Panagiotis Felekis, PhD Candidate, Department of Communication, Media and Culture, Panteion University

The pedagogical utilization of a literary archive. Case study the unknown archive of Nikos Engonopoulos 

The private archives of older artists and writers pose a new challenge to the future world of the humanities. In the modern context of archival culture and digital data, new possibilities for accessing and re-meaning collections, writings and objects of the past are emerging. The example of the unknown archive of Nikos Engonopoulos was a typical example of the transition from the private to the public sphere, offering everyone an active field of scientific research, pedagogical utilization and cultural interaction. From an archive of past aesthetics and identity, the example of Engonopoulos' unknown archive is "transformed" into an element of bridging yesterday with today and consolidating in an experiential and holistic way, both Greek and international artistic avant-garde of the 20th century. An archive that is attributed to all interested parties in terms of a democratic, museum space – whether digital or physical – that documents the collective memory and embellishes the cultural identity of a nation, while at the same time offering creative prospects for new generations of scholars.

Anna Fyta, Ph.D., Independent Scholar

 

Between Anthology and Palimpsest: H.D.’s Beinecke Archive Notes on

Euripides, Pausanias, and the Lyric Poets

 

Since the early 1980s, Modernist studies and the emerging H.D. scholarship have dramatically altered and transformed our understanding of H.D., a female, American high modernist poet and author. Drawn by the appeal of her early, largely neglected “Hellenic” writings of the first decade of her career, some scholars have succeeded to an extent in discerning the breadth and the depth of the fragmented manuscript and typescript of H.D.’s Notes from Euripides, Pausanias and the Greek Lyric Poets. My research into the archival wealth of The H.D. Papers and H.D.’s Library hosted at the Beinecke Rare Book and Manuscript Library, resulted in the discovery of complex, subtle interrelations between the entries in her Notes on Euripides and the greater, longer body of works of her later authorial production. Using as a case study from these Notes, the essay on the Greek Anthology, I will show how H.D.’s palimpsestic writing corroborates our suspicions that her knowledge of classical Hellenism is more profound and more multivalent than we had originally anticipated.

Maria Chatzikyriakidou, Dr. Italian Literature University of Athens

Italy by Nikos Engonopoulos

Italy is a constant source of inspiration in the work of Nikos Engonopoulos, who creatively transforms it both in his poetry and in his painting. Greek and Italian creators, forms and spaces are intertwined in surrealist compositions, composing a mosaic of syncretism where Greekness emerges not as a closed scheme, but as an open and renewing cultural identity with a universal and dynamic character.

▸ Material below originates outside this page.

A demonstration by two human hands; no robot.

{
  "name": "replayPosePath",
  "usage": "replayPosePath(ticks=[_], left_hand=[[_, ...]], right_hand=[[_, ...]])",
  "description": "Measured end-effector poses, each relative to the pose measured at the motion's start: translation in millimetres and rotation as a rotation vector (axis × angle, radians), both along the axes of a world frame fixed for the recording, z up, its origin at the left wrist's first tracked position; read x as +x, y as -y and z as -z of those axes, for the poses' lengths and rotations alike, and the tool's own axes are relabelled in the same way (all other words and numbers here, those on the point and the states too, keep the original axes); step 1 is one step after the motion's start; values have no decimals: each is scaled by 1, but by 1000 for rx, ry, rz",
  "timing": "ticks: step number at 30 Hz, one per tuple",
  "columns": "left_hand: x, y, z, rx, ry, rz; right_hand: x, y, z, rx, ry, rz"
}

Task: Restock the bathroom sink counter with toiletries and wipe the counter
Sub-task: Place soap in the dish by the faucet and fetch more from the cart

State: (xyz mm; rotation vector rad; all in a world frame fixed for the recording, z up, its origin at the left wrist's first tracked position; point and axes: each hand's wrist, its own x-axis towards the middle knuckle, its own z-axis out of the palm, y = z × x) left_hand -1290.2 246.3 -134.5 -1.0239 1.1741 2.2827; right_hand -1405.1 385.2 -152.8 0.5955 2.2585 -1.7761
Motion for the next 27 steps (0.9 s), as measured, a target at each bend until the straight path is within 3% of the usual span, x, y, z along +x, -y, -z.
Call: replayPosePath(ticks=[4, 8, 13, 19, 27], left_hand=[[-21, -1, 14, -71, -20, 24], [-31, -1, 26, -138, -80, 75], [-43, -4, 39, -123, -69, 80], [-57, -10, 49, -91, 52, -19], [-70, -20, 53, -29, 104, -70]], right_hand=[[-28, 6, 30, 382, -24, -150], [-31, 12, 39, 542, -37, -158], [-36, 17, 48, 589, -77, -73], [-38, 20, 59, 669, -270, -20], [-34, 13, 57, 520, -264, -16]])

Michalis Chrysanthopoulos, Professor Emeritus of General and Comparative Literature, Department of Philology, Faculty of Philosophy, Aristotle University of Thessaloniki

"Sequences": the poetry and painting of Nikos Engonopoulos, synapses according to the

period 1975-1985

 

Starting from the poem "Sequences", published in October 1975 in the magazine Speira (issue 3), together with the poem "Orpheus", the painting of the same title, as well as the poem "A Dream: Life", I examine the way in which the poetic production (writing and publication) and the painting production (paintings and exhibitions) of Engonopoulos are connected and converse. Important for the depiction of the dialogue between poetry and painting is the contribution of the in his "Archive" and related to this period "Notebooks", which are compiled by the poet and painter. The fall of the dictatorship in 1974, the intense cultural movement in the decade that followed, certain events with a particular emotional charge, such as the death of Andreas Embirikos in 1975, work dynamically. The publication of the material of the "Archive" certainly pushes towards the search for the synapses of painting and poetic production and favors the study of this dialogue.